With the emergence of multicore processing architectures and parallel processing arrays on a single die, the efficiency and throughput of on-chip can become a bottleneck that can keep a system on a chip from reaching a peak theoretical performance. Shared bus architectures, such as the AMBA bus and AXI bus, have limited scalability and cannot be used to interconnect more than a dozen masters without suffering from size and timing penalties. With the number of processing elements increasing, a traditional shared bus network might not be sufficient.

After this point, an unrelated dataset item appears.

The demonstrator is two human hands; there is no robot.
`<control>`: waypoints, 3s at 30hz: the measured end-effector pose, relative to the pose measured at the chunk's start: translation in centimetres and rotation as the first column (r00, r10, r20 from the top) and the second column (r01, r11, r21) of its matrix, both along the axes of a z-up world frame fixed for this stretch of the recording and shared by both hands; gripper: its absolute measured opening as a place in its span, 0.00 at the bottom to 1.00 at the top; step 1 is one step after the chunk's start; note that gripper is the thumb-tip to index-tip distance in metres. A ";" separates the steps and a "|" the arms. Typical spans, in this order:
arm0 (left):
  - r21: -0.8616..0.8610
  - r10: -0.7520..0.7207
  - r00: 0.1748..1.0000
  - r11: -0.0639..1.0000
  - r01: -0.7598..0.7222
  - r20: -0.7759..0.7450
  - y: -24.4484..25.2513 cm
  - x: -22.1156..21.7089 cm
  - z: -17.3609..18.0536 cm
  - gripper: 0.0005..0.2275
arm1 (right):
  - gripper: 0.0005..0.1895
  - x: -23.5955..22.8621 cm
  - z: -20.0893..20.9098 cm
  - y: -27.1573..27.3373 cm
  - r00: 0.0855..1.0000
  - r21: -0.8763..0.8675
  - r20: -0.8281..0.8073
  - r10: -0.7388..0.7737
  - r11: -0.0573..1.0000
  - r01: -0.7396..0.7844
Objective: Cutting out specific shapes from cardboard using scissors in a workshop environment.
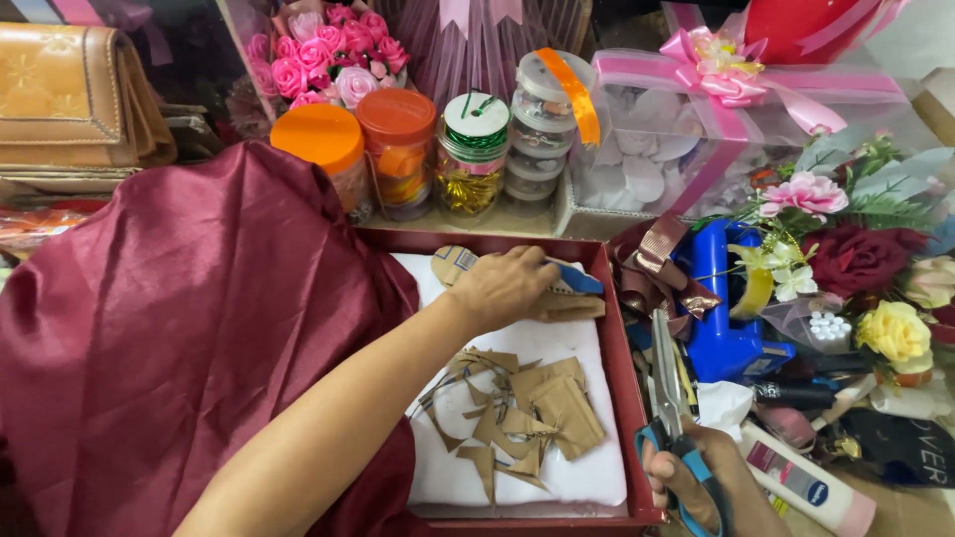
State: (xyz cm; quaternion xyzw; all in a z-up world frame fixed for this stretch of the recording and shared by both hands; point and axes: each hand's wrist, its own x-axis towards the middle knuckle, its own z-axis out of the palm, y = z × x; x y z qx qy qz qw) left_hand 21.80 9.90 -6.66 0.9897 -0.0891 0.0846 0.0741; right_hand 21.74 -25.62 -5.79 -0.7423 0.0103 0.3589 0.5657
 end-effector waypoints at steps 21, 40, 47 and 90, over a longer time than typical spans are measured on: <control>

Work has been done in creating Networks on a Chip (NOC) to improve the scalability and performance of on-chip networks. Some interconnection architectures that have been proposed include torus networks, mesh networks, and tree networks. Much of the detailed work on NOCs has borrowed concepts from traditional packet based systems. To improve data routing efficiency and prevent deadlocks in the network, sophisticated techniques have been employed, including packetizing of data, breaking packets into sub-packets called flits, allowing for worm hole routing, and inserting FIFO buffering at each interconnection node in the network.
Three dimensional networks are already employed in real consumer products. Many cell-phones are using stacked chip technology. IBM recently announced silicon through via technology that is close to production.
The efficiency of an NOC is dependent on a number of different factors, such as network topology, routing algorithms, packet strategy, buffer sizes, flow control, and quality of service support.
The network topology defines the layout of the wires that connects nodes in the network together. Some common topologies include mesh, torus, binary tree, hierarchical, honeycomb, and rings. The ideal topology will depend on the application at hand and the technology used as an interconnection fabric. NOCs for example have very different cost trade offs from interchip networks. For interchip networks, wires and pins can be expensive and should be minimized, whereas in intrachip networks, wires are almost free.
The routing algorithm determines how data is routed from the source to the destination. Paths can be set up at the source or done in a distributed fashion at each node. A well designed routing algorithm will minimize traffic hotspots to improve the throughput of the network without adding significant complexity.
Flow control dictates the movement of packets along the network using at least one stage of buffering at each routing node. When a downstream buffer is unavailable, backwards pressure is asserted to stop transactions from proceeding. Some common methods for creating backwards pressure are: credit based, on/off, and ack/nack buffer flow control.
A large portion of NOC area and power is dedicated to buffering so choosing the correct buffer size is key to achieving a well balanced network. Large buffers allow the network to operate closer to peak capacity by temporarily storing data in buffers when there is link contention. As long as the pressure on the local link goes away before the buffer fills up, throughput is not compromised. Buffers are thus especially effective for random traffic that is not overly bursty.